Gather every line below where "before" appears.

- **DATASET CONTENT**
------------------------------------
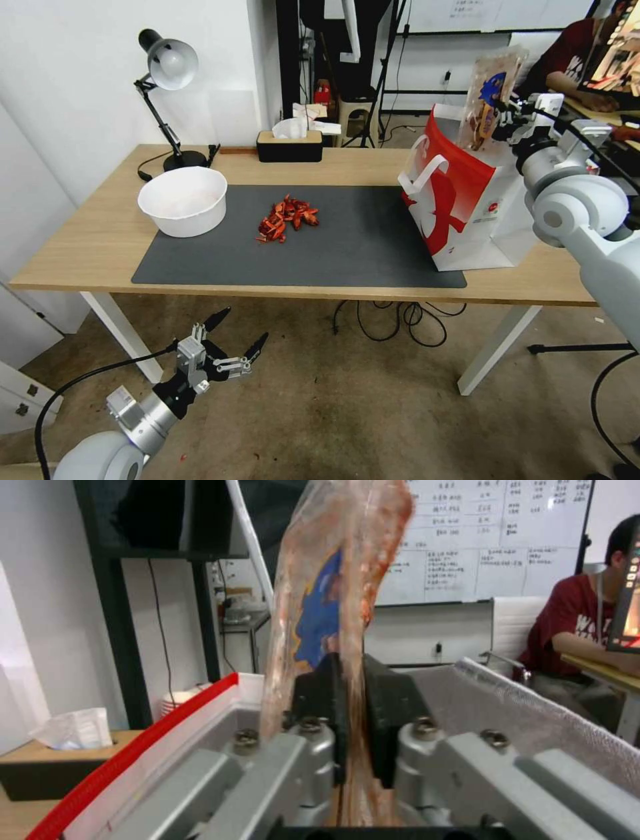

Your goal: Close the disposable takeout box, then place it into the delivery bag.

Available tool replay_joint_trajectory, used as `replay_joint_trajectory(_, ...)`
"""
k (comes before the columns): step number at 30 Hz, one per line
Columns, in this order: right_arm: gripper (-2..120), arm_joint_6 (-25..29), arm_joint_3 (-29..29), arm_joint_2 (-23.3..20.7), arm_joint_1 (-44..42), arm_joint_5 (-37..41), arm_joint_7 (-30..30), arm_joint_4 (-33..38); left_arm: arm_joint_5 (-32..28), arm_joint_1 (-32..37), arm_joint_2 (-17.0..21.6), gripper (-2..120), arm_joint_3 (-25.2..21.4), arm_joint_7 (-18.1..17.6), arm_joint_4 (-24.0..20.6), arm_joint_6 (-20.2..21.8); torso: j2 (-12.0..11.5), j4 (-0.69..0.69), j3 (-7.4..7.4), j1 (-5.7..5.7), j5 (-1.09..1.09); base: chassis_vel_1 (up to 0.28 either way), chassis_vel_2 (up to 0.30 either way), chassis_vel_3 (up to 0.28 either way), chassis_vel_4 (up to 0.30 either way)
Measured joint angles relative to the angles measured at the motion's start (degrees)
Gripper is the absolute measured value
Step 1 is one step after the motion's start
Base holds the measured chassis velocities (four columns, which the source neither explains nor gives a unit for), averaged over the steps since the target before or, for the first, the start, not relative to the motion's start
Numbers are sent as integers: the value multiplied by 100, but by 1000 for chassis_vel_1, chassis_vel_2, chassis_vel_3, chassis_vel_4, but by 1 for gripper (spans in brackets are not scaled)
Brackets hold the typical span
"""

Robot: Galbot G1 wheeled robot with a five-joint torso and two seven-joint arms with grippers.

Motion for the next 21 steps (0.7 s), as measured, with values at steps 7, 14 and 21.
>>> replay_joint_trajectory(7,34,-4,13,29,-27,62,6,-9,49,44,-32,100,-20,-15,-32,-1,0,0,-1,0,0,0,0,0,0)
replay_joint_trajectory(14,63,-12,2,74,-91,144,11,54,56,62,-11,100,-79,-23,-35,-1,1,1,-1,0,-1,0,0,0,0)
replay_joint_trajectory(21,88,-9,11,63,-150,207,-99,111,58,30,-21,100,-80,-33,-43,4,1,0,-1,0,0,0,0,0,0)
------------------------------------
- **ANSWER TO THIS EXERCISE**
k (comes before the columns): step number at 30 Hz, one per line
Base holds the measured chassis velocities (four columns, which the source neither explains nor gives a unit for), averaged over the steps since the target before or, for the first, the start, not relative to the motion's start

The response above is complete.